Mike Blombach: Family, FWACB, and Flight

Article by Rod King
Edited by Isaac Embree

       Mike Blombach is a three-passion guy! Passion number one is his wife, Annie, their four daughters (Aimee, Molly, Katie, Sarah), two sons (Tim, Joe), and their combined 18 grandchildren. Then, there’s playing his bass trombone in the Community Band. Finally, he enjoys flying his 1967 four-seat Comanche airplane he got when his children were students at Purdue University. 

       He recalls going to a week-long air show event in Oshkosh, Wisconsin and taking his horn with him to play in a band made up of show attendees. “Eighty of us showed. We had a couple practices and put on a concert. There were junior high school kids and senior citizens in their 90s. Great fun!” 

       He joined the Community Band in 2008. “At that time, I think there were just two other trombonists, Everett Hardy and Don Cox. Now there are 14 of us,” said Blombach. “It’s a great section, and I like all the guys. We’re still a lot smaller than the flutes,” he added. 
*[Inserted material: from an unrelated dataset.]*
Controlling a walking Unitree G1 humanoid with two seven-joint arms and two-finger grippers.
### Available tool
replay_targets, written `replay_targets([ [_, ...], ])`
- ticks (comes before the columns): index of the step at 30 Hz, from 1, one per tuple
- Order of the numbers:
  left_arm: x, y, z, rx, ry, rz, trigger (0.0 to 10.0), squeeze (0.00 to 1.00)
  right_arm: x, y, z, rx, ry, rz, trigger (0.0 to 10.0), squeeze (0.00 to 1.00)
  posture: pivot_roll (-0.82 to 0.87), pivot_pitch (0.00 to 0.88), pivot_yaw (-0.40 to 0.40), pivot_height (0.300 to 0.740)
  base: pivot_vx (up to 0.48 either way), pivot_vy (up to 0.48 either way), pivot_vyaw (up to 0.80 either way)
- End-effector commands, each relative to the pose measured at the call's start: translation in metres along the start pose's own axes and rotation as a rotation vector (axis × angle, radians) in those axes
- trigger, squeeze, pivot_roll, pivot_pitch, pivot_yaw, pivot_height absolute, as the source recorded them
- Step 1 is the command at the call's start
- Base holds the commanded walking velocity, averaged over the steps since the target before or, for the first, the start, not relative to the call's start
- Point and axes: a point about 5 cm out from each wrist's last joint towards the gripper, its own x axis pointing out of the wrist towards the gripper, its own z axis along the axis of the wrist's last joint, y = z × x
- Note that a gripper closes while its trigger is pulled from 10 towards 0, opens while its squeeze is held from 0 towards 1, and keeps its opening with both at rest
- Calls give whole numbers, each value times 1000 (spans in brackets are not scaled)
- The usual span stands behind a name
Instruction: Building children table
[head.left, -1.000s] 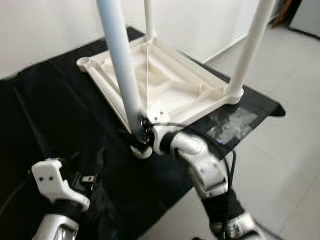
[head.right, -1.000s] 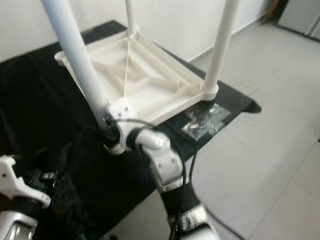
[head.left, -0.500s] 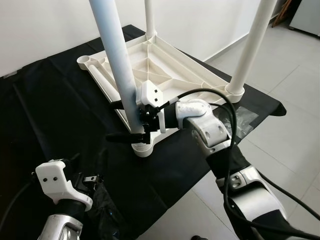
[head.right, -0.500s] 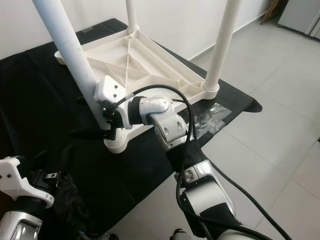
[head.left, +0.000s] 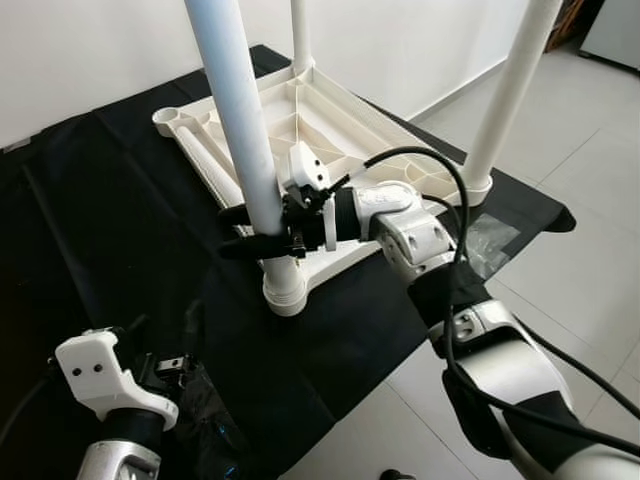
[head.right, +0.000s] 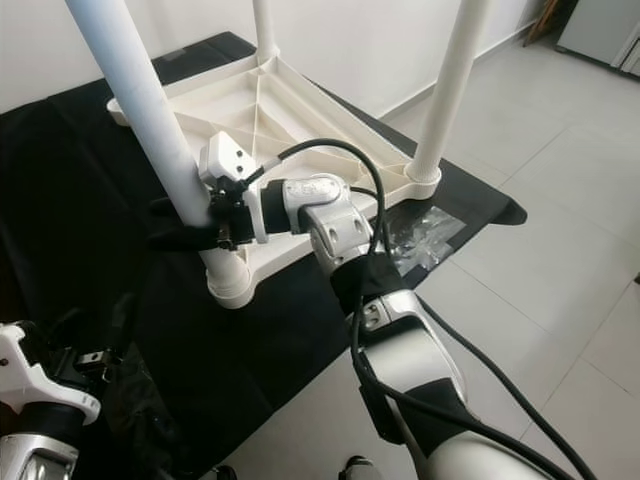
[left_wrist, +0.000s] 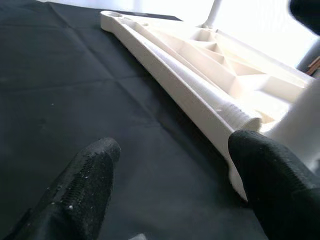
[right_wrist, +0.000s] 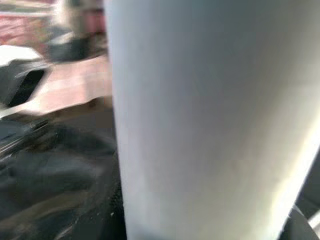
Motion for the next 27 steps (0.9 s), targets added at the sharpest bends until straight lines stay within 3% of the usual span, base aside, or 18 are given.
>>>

       Like most everyone in the Band, Blombach started his musical career in the fifth grade. At Bishop Luers High School, he participated in the concert band, marching band, and a jazz group. “Dick Brown was the band director back then, and I took private lessons from Dick Hickman who was a member of this ensemble for many years. 

       “I guess I really wasn’t ready for college. So, after a year at University of Saint Francis, I went off to the U.S. Navy for four years, but did play in a couple of base bands during my service. When I got back, I became a student at IPFW where I got a degree in secondary education and taught physics and chemistry at New Haven High School for 30 years. I ended my teaching career a few years ago right here at PFW.” 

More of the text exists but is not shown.